Ethernet is initially used as a method of connecting and communicating a plurality of computers with each other in an office or a small space, and such a communication network is frequently referred to as a Local Area Network (LAN).
Since the Ethernet generally performs data communications using a shared medium, a Media Access Control (MAC) protocol should be performed, and a CSMA/CD method defined in IEEE 802.3 is used in a wired Ethernet.
Although a 10 Mbps or 100 Mbps class Ethernet is the mainstream in the initial stage, transmission speed thereof has been increased at an incredibly rapid pace in the last several years, and standardization of a 1000 Ethernet beyond gigabit Ethernets has been completed and put into use currently.
In addition, the Ethernet is used even in a transmission area within some tens of kilometers out of an existing office area, and at this point, optical fiber cables are mainly used as a transmission medium. Particularly, the gigabit Ethernet is frequently used as an extremely effective data communication technique in a section which needs a small amount of transmission.
Since transmission through an optical fiber is not a transmission using a shared medium, a Media Access Control technique of a CSMA/CD method is not used. That is, in such a communication network, data are transmitted by only using a frame structure unique to the Ethernet and an Inter Packet gap (IGP).
A representative signal which uses an 8B1013 code is a gigabit Ethernet signal, in which MAC level transmission speed of the gigabit Ethernet is 1 Gbps, and 8B10B is used as a line code for transmission. An 8B10B signal is a signal having a DC-free feature, and it is used together with some control codes to distinguish boundaries of Ethernet MAC frames or as an IDLE pattern and the like. IEEE 802.3 defines twelve types of special codes.

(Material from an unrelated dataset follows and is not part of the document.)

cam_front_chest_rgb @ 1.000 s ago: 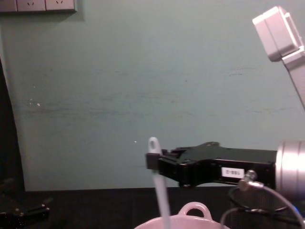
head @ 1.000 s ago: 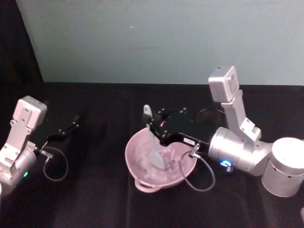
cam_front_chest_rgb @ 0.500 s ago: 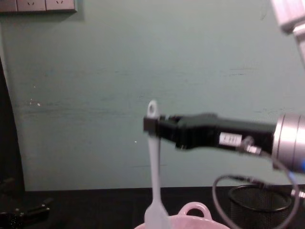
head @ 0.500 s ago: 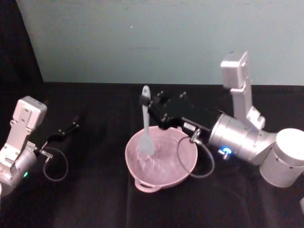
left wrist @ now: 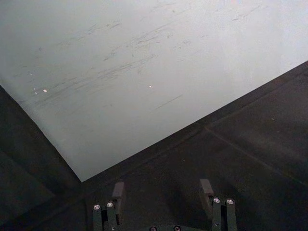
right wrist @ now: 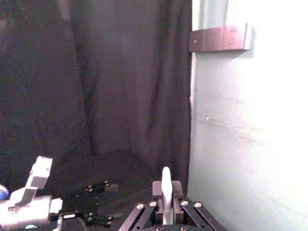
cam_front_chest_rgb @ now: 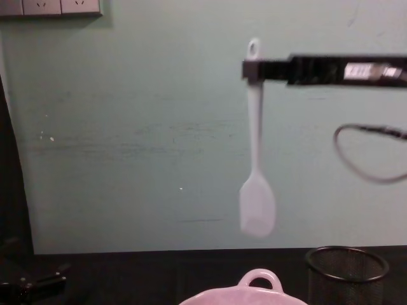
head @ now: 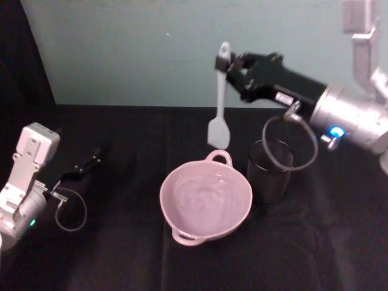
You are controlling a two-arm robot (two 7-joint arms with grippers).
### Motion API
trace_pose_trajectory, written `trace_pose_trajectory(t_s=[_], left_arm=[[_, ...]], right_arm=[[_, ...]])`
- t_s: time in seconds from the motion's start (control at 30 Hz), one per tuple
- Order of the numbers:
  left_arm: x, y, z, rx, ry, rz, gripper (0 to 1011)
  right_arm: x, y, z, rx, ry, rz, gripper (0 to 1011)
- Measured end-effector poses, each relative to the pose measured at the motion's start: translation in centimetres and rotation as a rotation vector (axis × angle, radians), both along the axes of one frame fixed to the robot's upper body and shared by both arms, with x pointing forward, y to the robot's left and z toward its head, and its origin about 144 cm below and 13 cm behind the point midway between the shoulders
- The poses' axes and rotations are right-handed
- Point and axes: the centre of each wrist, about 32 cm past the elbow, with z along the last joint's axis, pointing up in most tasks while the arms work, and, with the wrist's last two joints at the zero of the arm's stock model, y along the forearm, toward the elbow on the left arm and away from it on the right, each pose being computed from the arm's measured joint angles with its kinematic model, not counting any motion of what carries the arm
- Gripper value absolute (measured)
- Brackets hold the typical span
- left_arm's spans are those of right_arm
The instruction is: Use the one hand to pick up the spoon and stir the clear water in the bowl.
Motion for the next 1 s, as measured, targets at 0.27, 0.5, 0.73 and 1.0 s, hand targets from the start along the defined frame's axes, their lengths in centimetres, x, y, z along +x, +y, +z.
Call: trace_pose_trajectory(t_s=[0.27, 0.5, 0.73, 1.0], left_arm=[[0.0, 0.0, 0.0, 0.0, 0.0, 0.0, 1005], [0.0, 0.0, 0.0, 0.0, 0.0, 0.0, 1005], [0.0, 0.0, 0.0, 0.0, 0.0, 0.0, 1005], [0.0, 0.0, 0.0, 0.0, 0.0, 0.0, 1005]], right_arm=[[-0.3, -2.1, 2.6, -0.006, 0.002, -0.068, 123], [-0.6, -3.9, 2.6, -0.009, 0.029, -0.129, 123], [-0.3, -5.1, 1.9, -0.02, 0.084, -0.156, 123], [0.4, -6.3, 0.7, -0.031, 0.162, -0.174, 123]])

Meanwhile, since a SONET/SDH system mainly for long haul transmission basically defines a digital hierarchy for the sake of voices, it is difficult to accept packet signals of the Ethernet or the like. However, ITU-T has standardized Generic Framing Procedure (GFP) around in the year 2000. A related recommendation is ITU-T G.7041. There are two types of GFPs, and one is GFP-F, which is a method of extracting only Ethernet packets from an Ethernet signal and transferring Ethernet packet information excluding preambles from the packets by mapping the Ethernet packet information to GFP packets as is.
The other one is a GFP-T method, in which an Ethernet signal is processed at the 8B10B code level without extracting the Ethernet packets.
Recently, even a Common Public Radio Interface (CPRI) signal or the like used between a base station and a remote station uses an 8B10B code. Most of Common Public Radio Interface signals are transmitted through an optical fiber cable, and transmission distance thereof is some tens of kilometers in average, and since a large number of optical connectors or the like are used by the nature of network configuration, loss of optical signals is increased, and thus probability of generating a transmission error is increased. Accordingly, in this case, it needs to improve transmission performance by applying a Forward Error Correction (FEC) technique or the like.